For these portraits, I was shooting in the daytime at the beach with dense cloud cover which made the sky dark enough that I didn’t have to stop my lens too far down. Using f/4 gave me a shutter speed of just 1/40th of a second, which is slow enough if my subject moves enough. More importantly, f/4 is a big enough aperture that I don’t have to turn the flash all the way to full power to get enough light. A slow shutter is my goal, but when it’s bright outside I have to get that speed with a smaller aperture, and aperture is the primary limiter of flash brightness. I’m afraid, this isn’t a flash basics article, so let’s move on.
I wanted my subject to appear solid near the light (on camera-left) and have a trail from the right. I asked her to lean toward the light, got the exposure just right, locked focus, then asked her to lean away from the light and quickly lean back toward it.
Remember, it usually takes several tries to get the subject moving the right way and expressing the right way–you gotta get a tripod for a this stuff.
Now Mix the Light and Shoot on Black
The previous examples were made outdoors with speedlights, and I had no control over the ambient light conditions and backgrounds. One thing you’ll learn as you start doing this is that the background makes all the difference. street lamps in the back can end up showing through your subject’s face, and a sky that is too bright won’t give enough definition. Black backgrounds give the best results for showing off your subject because they don’t expose through the subject. Look at these on white and you’ll see what I mean.

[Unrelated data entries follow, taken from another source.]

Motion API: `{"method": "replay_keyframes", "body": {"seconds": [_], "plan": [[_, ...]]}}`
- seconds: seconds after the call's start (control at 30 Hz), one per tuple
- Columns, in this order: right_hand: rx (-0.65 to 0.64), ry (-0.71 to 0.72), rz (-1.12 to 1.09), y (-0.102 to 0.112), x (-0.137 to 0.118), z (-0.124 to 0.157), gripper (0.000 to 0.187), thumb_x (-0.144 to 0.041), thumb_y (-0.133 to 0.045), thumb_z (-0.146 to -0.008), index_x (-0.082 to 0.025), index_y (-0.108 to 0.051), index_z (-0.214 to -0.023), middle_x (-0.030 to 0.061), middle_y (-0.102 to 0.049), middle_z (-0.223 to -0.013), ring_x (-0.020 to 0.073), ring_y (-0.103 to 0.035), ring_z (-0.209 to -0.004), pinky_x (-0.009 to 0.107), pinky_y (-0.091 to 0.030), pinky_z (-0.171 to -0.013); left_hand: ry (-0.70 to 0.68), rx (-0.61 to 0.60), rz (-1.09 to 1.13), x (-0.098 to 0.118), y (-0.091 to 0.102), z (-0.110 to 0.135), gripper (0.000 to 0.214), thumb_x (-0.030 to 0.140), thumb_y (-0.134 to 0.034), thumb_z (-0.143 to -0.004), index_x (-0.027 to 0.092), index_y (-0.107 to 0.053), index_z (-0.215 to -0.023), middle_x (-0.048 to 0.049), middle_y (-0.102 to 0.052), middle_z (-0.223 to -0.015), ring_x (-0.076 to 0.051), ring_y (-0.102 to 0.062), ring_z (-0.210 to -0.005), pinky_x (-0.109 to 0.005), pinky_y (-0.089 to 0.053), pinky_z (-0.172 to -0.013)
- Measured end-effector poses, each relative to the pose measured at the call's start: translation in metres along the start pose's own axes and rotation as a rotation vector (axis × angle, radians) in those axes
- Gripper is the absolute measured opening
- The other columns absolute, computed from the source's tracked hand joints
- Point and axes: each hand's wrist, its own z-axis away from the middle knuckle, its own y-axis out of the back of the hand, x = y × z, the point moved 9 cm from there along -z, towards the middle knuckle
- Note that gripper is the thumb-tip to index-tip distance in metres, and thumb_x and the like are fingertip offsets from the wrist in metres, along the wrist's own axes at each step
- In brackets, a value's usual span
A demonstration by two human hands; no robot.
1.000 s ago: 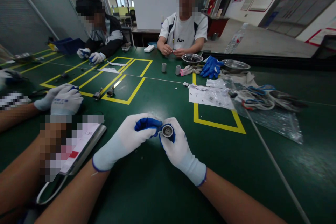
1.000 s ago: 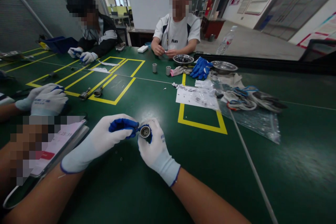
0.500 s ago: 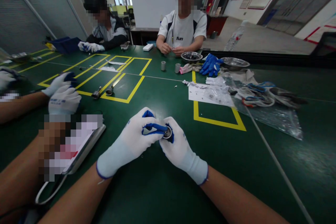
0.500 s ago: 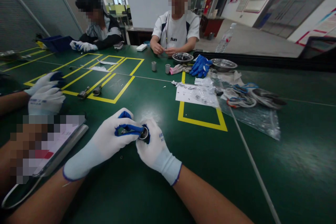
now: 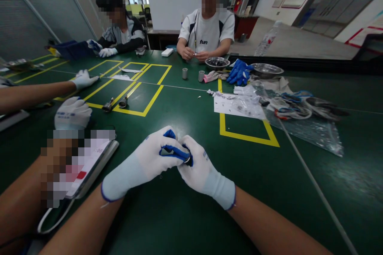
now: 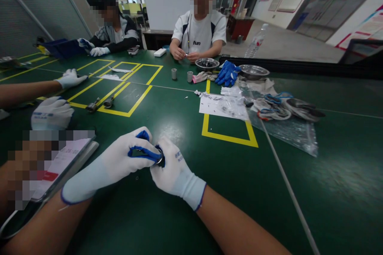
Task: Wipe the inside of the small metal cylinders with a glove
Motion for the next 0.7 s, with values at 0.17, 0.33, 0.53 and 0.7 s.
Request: {"method": "replay_keyframes", "body": {"seconds": [0.17, 0.33, 0.53, 0.7], "plan": [[-0.008, 0.024, 0.021, -0.0029, -0.0007, 0.0007, 0.017, -0.010, -0.060, -0.088, -0.024, -0.050, -0.090, 0.0044, -0.060, -0.092, 0.0229, -0.062, -0.085, 0.038, -0.052, -0.076, 0.035, -0.009, -0.100, -0.0011, 0.0010, 0.0031, 0.012, 0.015, -0.077, -0.090, 0.024, -0.084, -0.086, 0.0018, -0.068, -0.095, -0.015, -0.065, -0.088, -0.026, -0.050, -0.079], [-0.027, 0.026, 0.022, -0.0064, 0.0005, 0.0023, 0.016, -0.011, -0.059, -0.087, -0.023, -0.051, -0.093, 0.0054, -0.061, -0.091, 0.0245, -0.063, -0.085, 0.040, -0.054, -0.076, 0.087, -0.008, -0.241, -0.0030, -0.0031, 0.0064, 0.016, 0.015, -0.073, -0.092, 0.024, -0.081, -0.082, 0.0016, -0.067, -0.093, -0.017, -0.065, -0.091, -0.030, -0.048, -0.082], [-0.015, 0.052, 0.046, -0.0065, -0.0019, 0.0017, 0.018, -0.011, -0.059, -0.086, -0.022, -0.053, -0.098, 0.0069, -0.063, -0.094, 0.0264, -0.066, -0.089, 0.044, -0.057, -0.080, 0.092, 0.018, -0.328, -0.0030, -0.0048, 0.0084, 0.018, 0.021, -0.070, -0.093, 0.022, -0.076, -0.076, 0.0012, -0.063, -0.092, -0.017, -0.062, -0.085, -0.030, -0.046, -0.075], [-0.028, 0.010, 0.029, -0.0060, 0.0009, 0.0018, 0.024, -0.011, -0.062, -0.087, -0.020, -0.055, -0.108, 0.0106, -0.067, -0.104, 0.0280, -0.069, -0.099, 0.047, -0.060, -0.088, 0.166, 0.012, -0.291, -0.0053, -0.0058, 0.0083, 0.020, 0.026, -0.065, -0.096, 0.024, -0.079, -0.081, 0.0002, -0.065, -0.095, -0.019, -0.064, -0.087, -0.032, -0.048, -0.077]]}}
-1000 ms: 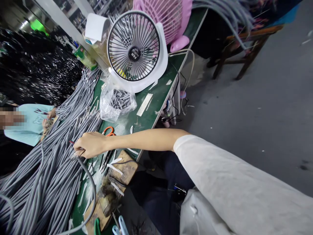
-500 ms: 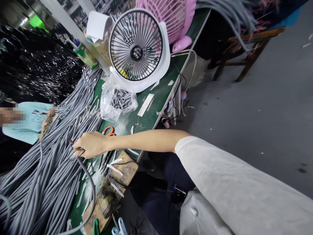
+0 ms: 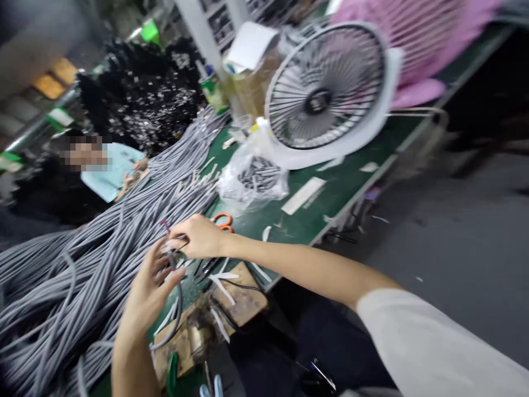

Compare the images above with this one. There is little change in exposure settings, only in switching the background to black, which gives a more solid portrait at the end of the exposure.
The light you can see on the left side of the frame is just the modeling lamp from one of my strobes; it’s a 60 watt light bulb, and it’s tungsten. At the end of the exposure, the flash on the right side of the frame fired, and it’s a big 4′ square soft box. Now I’ve got control of both my ambient light (the light bulb) and my flash. As my subject dances across the frame the light bulb burns her blurry movements onto the sensor, then the flash freezes her pose at the end. Longer shutter speeds give her more time to dance, but they also brighten everything in the room, so it takes some experimenting to get things looking how you like. I love the silky look of her body blur as it moves across the frame.
Let me beat the dead horse: use a tripod! There’s one important technique to making this all work: excitement. I tell the subject what to do, we make a frame or two, then I show her the results so she knows what we’re going for. When she sees this incredible effect right on the camera, she always gets excited, which makes her more patient to practice a few more times to prefect the image. The tripod makes this repeatability possible, and it’s more respectful of her efforts because it guarantees good results.
If you can set your camera to rear sync or 2nd curtain flash, you can make this kind of picture. Try it with your pop-up, but I bet you’ll be wanting something off camera in no time. A tripod will make the pictures better, and shooting on a black background makes faces more distinct. Give it a shot and knock your subjects’ socks off with an incredible image right in the camera that doesn’t require any photoshop magic.